Vittorio hesitou. A confusão nos olhos dele foi a brecha que Leo precisava.
O Resgate e a Redenção
Com um movimento explosivo, Leo avançou. Ele desarmou o primeiro segurança com um golpe na traqueia e usou o corpo dele como escudo. Julian, do outro lado, abriu fogo contra os pneus dos carros de fuga, criando uma cortina de fumaça e caos.
Leo atingiu Vittorio com a fúria de três anos de prisão acumulados. Foi uma luta brutal, crua, no asfalto molhado. Leo não usou apenas as mãos; ele usou o ódio de ter tido sua vida e a de sua irmã ameaçadas. Ele imobilizou Vittorio no chão, o braço do criminoso torcido em um ângulo impossível.
— Nunca mais — Leo sibilou no ouvido dele, enquanto as sirenes da polícia, coordenadas por Maya, finalmente cercavam o local. — Nunca mais toque no nome da minha família.
Julian correu até Elena, cortando suas cordas e envolvendo-a em um abraço protetor. A menina soluçava, mas estava inteira.
O Retorno à Luz
Horas depois, na mansão, o sol começava a nascer, pintando a Toscana de ouro. Vittorio e sua gangue estavam sob custódia, e as provas fornecidas por Maya eram tão contundentes que eles jamais veriam a luz do dia novamente.
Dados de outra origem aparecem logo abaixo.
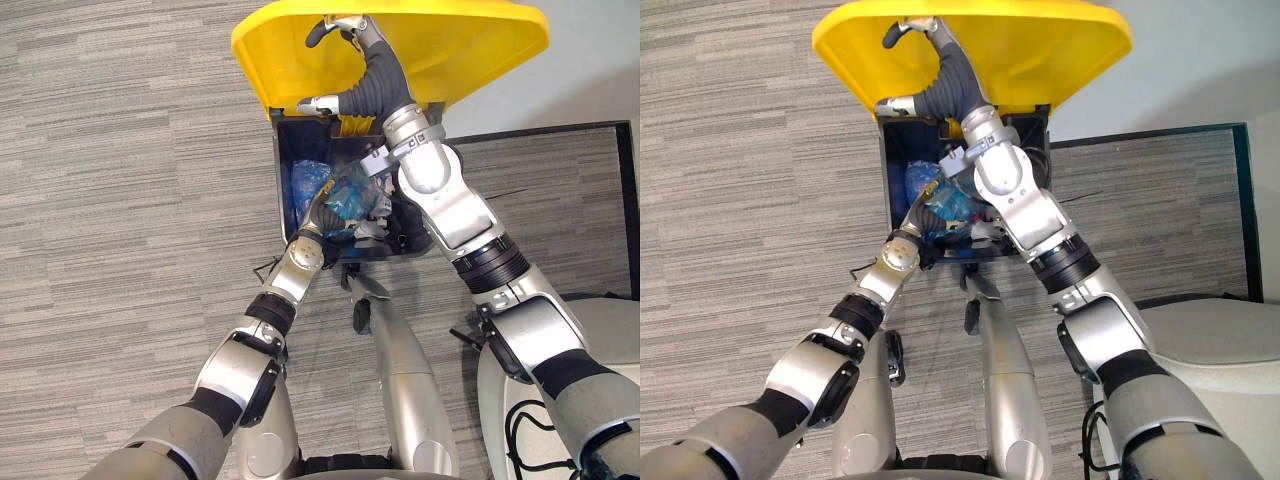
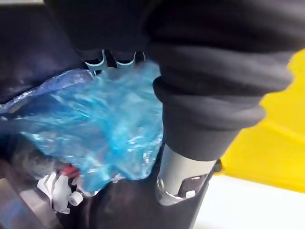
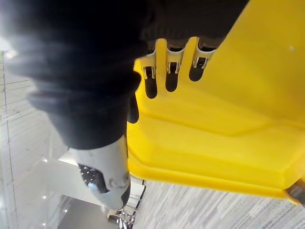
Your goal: Gather rubbish on tea table into small bin, then transfer packed bag to large trash can.
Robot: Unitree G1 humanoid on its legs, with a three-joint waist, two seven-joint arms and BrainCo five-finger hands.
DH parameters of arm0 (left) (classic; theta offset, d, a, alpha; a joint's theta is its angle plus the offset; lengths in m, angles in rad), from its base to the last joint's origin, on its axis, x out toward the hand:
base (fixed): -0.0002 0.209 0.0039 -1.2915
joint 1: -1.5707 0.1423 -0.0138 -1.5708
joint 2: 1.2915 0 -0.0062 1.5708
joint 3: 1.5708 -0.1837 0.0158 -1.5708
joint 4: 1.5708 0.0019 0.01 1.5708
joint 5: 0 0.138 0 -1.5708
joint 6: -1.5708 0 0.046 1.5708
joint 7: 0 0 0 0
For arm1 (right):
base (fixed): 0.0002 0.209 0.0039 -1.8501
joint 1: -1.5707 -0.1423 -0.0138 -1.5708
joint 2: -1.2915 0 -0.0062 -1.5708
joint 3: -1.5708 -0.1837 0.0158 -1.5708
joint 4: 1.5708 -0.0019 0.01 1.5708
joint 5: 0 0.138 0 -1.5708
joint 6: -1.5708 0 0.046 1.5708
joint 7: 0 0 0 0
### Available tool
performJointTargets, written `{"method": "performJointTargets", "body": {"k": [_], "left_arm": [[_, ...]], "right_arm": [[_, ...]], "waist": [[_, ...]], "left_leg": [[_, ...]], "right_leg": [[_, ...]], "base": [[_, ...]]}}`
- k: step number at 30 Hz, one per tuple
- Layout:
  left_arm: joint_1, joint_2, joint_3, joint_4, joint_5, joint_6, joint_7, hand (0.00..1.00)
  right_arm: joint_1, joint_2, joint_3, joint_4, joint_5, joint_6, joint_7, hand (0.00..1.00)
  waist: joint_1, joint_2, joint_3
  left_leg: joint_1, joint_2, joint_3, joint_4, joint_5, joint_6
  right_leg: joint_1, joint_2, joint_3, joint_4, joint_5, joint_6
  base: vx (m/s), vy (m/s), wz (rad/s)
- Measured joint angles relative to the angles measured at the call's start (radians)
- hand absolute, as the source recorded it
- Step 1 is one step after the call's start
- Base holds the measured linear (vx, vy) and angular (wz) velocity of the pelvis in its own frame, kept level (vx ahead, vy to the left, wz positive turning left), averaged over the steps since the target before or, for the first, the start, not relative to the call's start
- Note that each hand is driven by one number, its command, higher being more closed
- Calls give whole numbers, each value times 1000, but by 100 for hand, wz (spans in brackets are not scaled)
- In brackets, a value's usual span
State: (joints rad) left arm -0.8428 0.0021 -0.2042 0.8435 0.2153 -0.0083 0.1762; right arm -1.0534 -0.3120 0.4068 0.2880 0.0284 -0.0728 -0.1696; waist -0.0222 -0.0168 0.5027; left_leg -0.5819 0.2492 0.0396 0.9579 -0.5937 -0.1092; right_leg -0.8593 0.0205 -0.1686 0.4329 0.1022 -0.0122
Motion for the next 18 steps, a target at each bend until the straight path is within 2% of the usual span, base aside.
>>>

Leo estava sentado nos degraus do haras, as mãos enfaixadas e o corpo moído. Maya aproximou-se em silêncio e sentou-se ao lado dele. Ela não disse nada por um longo tempo, apenas encostou a cabeça no ombro dele.
— Você salvou a todos nós — Leo sussurrou. — Se não fosse pelo seu plano...
— Nós nos salvamos, Leo — ela corrigiu, pegando as mãos machucadas dele entre as suas. — Você teve a coragem de confiar em mim, e eu tive a coragem de não fugir.
Julian e Isadora apareceram na varanda, abraçados a Elena. O patriarca olhou para o filho e para a mulher que agora era, sem dúvida, o pilar intelectual daquela família. Ele fez um breve aceno de cabeça — um gesto que, para Julian Vane, valia mais do que mil discursos. O ciclo de violência fora quebrado não pelo sangue, mas pela inteligência e pela união.
Leo olhou para Maya, e desta vez, não havia sombras entre eles. Não havia a barreira da idade, nem a da prisão, nem a do medo.
— Dra. Maya — ele disse, com um sorriso de canto que lembrava o garoto de vinte e um anos, mas com a profundidade do homem que ele se tornara. — Eu acho que aquele garanhão preto ainda precisa de um exame. E eu preciso de uma mestre que me ensine a não perder o foco.
Maya riu, um som limpo que afastou os últimos fantasmas da noite.
— O exame pode esperar, Leo. Agora, eu só quero que você me leve para ver o mar. Sem carros rápidos, sem seguranças. Apenas nós.
E assim, sob o sol da Toscana, o herdeiro das sombras finalmente caminhou em direção à luz, de mãos dadas com a mulher que não apenas o amava, mas que o transformara em um homem livre por inteiro.